NOTE: Make sure you read the first three posts (in order!) before tackling the rest, or it could be confusing: Post 1 is Designing the future, Post 2 is Setting up the problem, and Post 3 is Estimating basic requirements.


Thursday, October 05, 2006

Peak Oil Home Electricity Requirements (Part 2)

Smart design is about allowing for transition. Yes, appliances will eventually degrade and power sources will decrease in efficiency over time – but rather than requiring that you have all your sustainable skills and supplies in place by the time your home is built, allow time to transition from an energy-intensive life to a sustainable one. Don’t beat yourself up for using a refrigerator in your post-Peak Oil home, but learn to get by without it (e.g. using ice houses, root cellars, etc.) as part of your graduated development. Also, don’t design yourself into a corner for which you lack the skills or resources to cope.

If you design your systems to meet your current connected lifestyle with TV and computers (how else could you keep blogging?!?), when those devices are no longer useful you will gain spare electrical capacity.

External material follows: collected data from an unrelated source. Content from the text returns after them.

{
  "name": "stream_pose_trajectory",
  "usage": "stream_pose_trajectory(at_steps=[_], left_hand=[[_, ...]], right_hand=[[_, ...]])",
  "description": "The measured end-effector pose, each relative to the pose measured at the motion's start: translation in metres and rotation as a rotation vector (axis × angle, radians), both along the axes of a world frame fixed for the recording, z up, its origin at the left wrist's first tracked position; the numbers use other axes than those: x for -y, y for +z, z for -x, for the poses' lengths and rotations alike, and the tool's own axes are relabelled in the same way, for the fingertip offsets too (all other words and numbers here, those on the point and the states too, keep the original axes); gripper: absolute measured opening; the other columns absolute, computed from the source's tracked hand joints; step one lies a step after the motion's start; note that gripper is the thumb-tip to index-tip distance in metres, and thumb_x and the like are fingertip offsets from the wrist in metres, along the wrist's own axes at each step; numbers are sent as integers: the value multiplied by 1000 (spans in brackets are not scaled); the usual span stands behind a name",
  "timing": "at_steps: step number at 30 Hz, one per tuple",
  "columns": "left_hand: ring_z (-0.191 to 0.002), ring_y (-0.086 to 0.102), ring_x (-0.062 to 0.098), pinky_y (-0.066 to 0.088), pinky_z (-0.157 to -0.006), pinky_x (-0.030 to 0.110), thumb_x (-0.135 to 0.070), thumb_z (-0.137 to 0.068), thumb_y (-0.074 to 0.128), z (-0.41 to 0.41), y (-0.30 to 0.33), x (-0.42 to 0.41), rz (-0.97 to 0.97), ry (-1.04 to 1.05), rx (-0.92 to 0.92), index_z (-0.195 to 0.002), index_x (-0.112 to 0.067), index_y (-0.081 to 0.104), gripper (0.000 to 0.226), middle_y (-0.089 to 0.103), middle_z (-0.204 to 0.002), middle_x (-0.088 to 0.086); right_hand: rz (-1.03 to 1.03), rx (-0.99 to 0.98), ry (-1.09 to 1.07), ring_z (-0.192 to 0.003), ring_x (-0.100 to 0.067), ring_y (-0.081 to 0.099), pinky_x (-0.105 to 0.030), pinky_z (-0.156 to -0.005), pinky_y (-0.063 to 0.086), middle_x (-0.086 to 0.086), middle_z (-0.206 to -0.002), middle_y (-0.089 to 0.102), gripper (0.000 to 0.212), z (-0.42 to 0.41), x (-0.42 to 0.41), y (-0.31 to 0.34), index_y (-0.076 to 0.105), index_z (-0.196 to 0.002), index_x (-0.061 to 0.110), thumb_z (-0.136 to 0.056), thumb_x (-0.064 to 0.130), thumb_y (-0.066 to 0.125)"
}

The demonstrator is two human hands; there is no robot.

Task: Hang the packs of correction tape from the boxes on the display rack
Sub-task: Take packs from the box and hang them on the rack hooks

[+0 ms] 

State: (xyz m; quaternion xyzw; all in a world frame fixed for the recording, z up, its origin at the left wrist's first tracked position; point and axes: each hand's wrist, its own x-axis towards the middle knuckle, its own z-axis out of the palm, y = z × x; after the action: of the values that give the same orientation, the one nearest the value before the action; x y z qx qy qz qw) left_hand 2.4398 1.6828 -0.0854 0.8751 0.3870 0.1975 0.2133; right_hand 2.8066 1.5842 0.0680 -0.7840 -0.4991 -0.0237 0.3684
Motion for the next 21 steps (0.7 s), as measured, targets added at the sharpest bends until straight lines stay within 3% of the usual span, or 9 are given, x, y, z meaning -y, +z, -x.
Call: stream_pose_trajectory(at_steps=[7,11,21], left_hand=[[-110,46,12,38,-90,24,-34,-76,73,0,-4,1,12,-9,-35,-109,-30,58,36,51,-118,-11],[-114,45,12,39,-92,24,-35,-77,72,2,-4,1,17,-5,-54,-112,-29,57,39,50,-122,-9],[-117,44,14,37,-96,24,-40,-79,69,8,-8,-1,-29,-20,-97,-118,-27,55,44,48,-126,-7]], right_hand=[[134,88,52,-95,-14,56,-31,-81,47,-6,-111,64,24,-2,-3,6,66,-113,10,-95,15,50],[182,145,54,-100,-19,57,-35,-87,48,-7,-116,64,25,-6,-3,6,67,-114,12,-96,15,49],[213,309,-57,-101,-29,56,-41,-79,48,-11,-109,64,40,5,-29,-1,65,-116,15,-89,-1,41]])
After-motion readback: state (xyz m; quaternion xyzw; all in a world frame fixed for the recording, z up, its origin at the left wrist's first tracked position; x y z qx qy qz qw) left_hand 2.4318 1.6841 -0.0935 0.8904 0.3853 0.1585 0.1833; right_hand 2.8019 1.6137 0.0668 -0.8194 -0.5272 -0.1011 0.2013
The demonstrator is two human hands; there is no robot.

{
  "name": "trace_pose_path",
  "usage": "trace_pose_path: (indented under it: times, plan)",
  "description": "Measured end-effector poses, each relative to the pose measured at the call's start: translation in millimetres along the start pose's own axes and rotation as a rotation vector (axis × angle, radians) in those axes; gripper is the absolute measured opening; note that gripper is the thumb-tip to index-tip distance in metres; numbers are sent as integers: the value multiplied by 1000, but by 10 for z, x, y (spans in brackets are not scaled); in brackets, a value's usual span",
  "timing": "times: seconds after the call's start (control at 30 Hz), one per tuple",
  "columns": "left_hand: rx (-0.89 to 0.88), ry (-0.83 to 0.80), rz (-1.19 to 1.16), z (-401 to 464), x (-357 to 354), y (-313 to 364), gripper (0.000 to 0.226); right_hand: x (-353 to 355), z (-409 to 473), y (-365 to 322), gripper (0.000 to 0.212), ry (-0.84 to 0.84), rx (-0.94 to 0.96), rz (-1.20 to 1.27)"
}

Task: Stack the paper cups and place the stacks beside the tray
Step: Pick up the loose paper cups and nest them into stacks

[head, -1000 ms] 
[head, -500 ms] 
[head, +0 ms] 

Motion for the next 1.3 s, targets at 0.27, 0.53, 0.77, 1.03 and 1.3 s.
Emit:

This first estimate is by no means the final word on your electrical requirements. As your design matures, you may find that you don’t need anywhere near the initial estimates (after designing insulation, non-electrical heating, etc.) or that you can’t afford to generate that amount. If the latter is the case, you can fix your situation either procedurally or technically; that is, by adjusting your usage behavior or using more energy-efficient appliances.

For now, in the first design iteration, we will keep these values as test requirements and adjust things as we go.

Take a look at the numbers in table in Part 1. We can use the daily 65 kWh as-is for now, but the 27 kW of peak power is a huge figure. Already, it is obvious that running all of these electric devices at the same time is not practical (in fact, you would really have to work hard at it to run them all at the same time!) and procedural limits are required. Re-examining the list, we can see that the constantly running devices we don’t turn ‘on’ (e.g. fridge, water heater, etc.) could cause a peak of 6400 W (in the summer) if they all clicked themselves on at the same time. Using engineering judgment, we can then say that a limit of 3600 kW of transient electricity for the remaining appliances could meet the family’s needs. So for now, let’s choose 10 kW as our peak energy draw requirement.

Our second iteration on all the parts of this design will begin after we complete the other top level requirements.


At 1:32 PM, Blogger Jon L. Picard said...

Hi Peak Engineer,

I like the Usage Table - I think i'll do the same for a 12 volt system.

I would like to do an online interview with you on a bulletin board. Email me - conserver(at) - if your interested.

Thanks and best regards,
Jon L Picard

At 4:17 PM, Blogger PeakEngineer said...

I'll do that Jon.

At 9:59 PM, Anonymous SnippetsandBits said...

Nice blog Peak Engineer. I checked your site a month or so ago and I was interested.....but now I'm truly impressed.

Keep up the good work!


At 10:05 PM, Blogger PeakEngineer said...

Thanks, MiedRN! I'm definitely a fan of your site as well. Glad to see you're back in action :)

At 7:50 AM, Blogger Tony said...

Assumming all home loads are 110 volt (117 actually), and also assumming most homes are built with a 200 amp service, won't those homes be limited to peak usage of 117*200=23,400 watts (23.4 kW).

So, isn't anything above 23.4 theoretically impossible in this scenario.

At 12:19 PM, Blogger PeakEngineer said...

It's true that U.S. homes are currently limited to 23.4 kW, but that's a matter of electrical code, not necessarily technical requirement. We haven't even begun discussing codes and their rationale, but it will be a lengthy discussion when we get there.
For now, let's just focus on our perceived needs and adjust things if we decide to follow particular codes. In any case, it's a moot point with this example as we've identified a much reduced number for our requirement.